◆ Assignment
What you return must be the lines of the data that hold the word "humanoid".

◆ Data for review
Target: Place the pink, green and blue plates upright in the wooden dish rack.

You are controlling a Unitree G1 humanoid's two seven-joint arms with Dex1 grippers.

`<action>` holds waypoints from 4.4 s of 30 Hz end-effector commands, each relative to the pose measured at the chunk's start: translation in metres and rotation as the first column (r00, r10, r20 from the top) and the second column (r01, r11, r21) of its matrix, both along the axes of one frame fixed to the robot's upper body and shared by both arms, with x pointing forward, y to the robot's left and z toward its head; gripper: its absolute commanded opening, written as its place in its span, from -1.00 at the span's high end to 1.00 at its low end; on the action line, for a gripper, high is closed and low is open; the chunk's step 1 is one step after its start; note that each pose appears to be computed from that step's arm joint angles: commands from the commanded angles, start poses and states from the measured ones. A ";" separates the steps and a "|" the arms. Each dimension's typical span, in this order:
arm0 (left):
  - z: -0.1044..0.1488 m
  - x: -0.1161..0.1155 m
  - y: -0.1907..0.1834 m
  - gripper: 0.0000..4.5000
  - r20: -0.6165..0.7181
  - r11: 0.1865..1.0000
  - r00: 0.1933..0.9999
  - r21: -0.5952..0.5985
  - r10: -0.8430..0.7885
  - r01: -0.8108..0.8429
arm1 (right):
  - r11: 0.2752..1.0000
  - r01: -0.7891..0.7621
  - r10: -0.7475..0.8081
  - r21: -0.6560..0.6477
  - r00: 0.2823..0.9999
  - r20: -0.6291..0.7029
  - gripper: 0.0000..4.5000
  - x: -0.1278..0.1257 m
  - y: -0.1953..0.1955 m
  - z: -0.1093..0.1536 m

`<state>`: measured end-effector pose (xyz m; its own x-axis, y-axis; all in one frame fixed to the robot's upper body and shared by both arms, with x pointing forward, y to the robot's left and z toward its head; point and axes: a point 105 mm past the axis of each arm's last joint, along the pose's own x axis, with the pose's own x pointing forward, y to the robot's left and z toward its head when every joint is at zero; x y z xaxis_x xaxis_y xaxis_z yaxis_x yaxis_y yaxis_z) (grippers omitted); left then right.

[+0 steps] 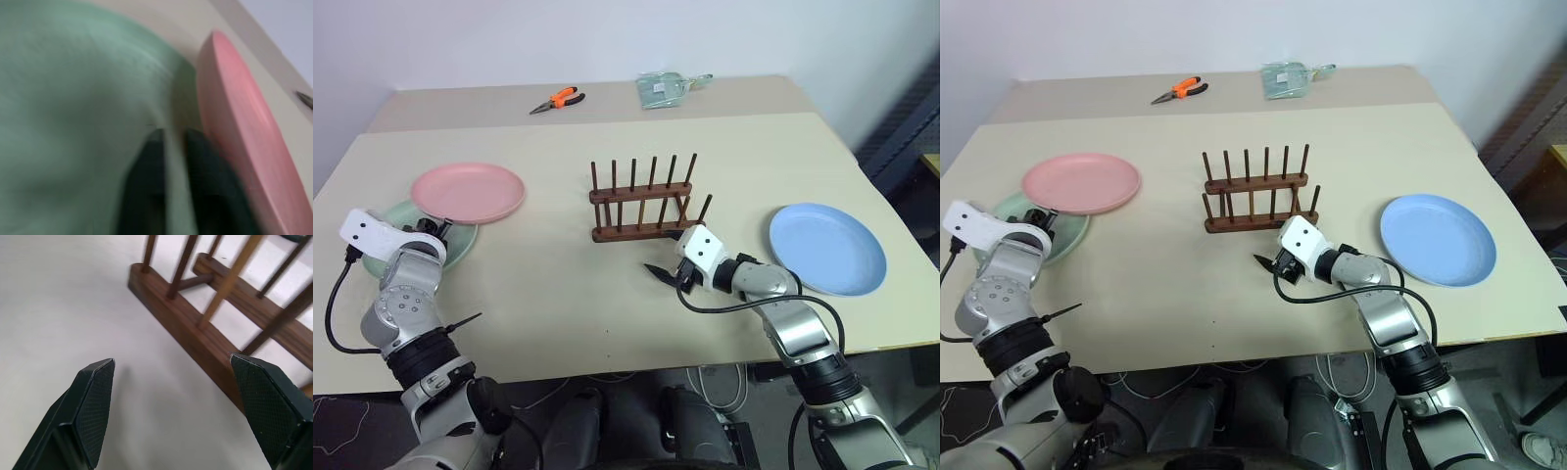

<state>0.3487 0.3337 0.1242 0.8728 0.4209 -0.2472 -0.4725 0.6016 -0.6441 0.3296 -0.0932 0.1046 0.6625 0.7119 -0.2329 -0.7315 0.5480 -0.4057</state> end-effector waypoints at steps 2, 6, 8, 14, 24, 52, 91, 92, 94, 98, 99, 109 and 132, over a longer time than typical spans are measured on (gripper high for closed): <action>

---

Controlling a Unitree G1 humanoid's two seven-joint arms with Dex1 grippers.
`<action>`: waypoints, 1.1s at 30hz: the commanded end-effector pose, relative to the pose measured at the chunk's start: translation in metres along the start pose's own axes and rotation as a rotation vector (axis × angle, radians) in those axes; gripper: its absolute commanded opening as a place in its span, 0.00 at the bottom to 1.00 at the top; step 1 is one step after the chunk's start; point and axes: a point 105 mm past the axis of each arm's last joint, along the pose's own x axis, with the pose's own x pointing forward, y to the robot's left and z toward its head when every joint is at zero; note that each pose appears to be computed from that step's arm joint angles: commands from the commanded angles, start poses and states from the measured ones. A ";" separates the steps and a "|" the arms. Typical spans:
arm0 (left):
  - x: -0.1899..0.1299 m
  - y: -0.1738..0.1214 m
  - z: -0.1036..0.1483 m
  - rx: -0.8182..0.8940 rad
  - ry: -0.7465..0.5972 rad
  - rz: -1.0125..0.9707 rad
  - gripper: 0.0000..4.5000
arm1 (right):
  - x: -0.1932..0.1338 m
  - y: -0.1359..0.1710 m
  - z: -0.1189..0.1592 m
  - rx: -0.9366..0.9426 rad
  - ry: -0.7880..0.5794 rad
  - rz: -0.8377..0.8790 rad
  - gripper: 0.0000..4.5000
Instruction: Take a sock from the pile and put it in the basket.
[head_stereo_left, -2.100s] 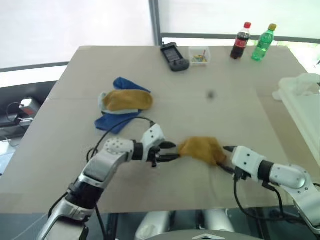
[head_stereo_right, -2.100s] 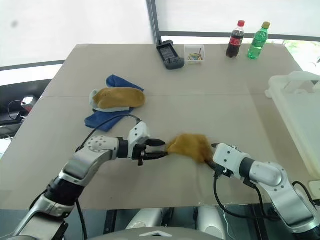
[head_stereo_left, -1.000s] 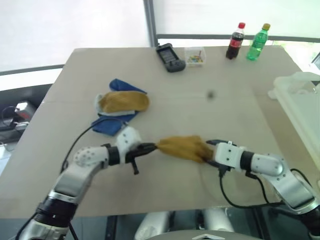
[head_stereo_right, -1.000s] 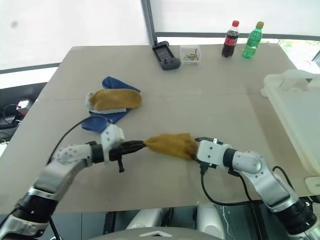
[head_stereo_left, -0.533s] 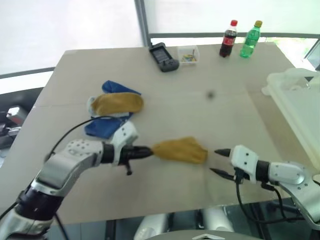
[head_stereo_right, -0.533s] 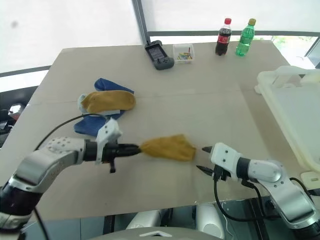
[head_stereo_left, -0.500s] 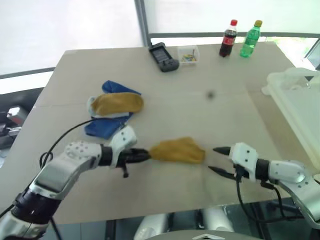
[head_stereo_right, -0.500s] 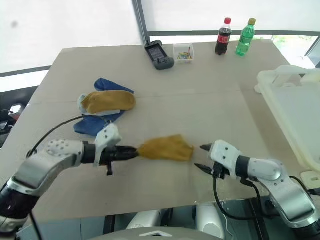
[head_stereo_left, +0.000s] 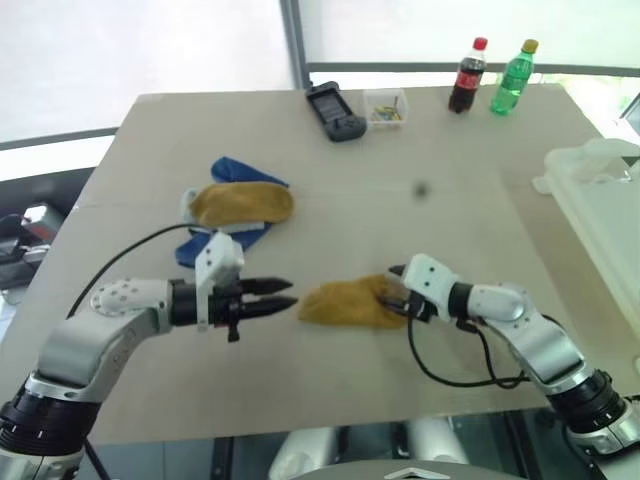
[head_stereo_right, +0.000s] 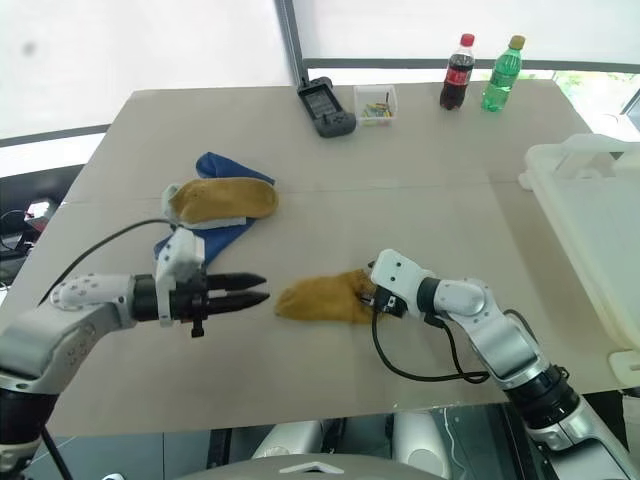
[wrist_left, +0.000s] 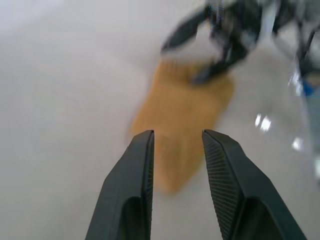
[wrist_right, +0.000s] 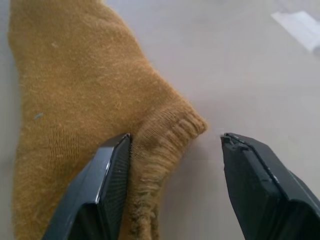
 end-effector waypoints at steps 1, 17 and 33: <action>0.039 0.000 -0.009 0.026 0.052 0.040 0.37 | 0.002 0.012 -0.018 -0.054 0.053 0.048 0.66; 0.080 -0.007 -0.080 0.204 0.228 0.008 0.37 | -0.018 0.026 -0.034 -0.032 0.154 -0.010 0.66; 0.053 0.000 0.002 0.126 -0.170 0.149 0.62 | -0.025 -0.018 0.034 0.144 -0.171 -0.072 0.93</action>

◆ Answer to this problem
You are controlling a Unitree G1 humanoid's two seven-joint arms with Dex1 grippers.
Controlling a Unitree G1 humanoid's two seven-joint arms with Dex1 grippers.

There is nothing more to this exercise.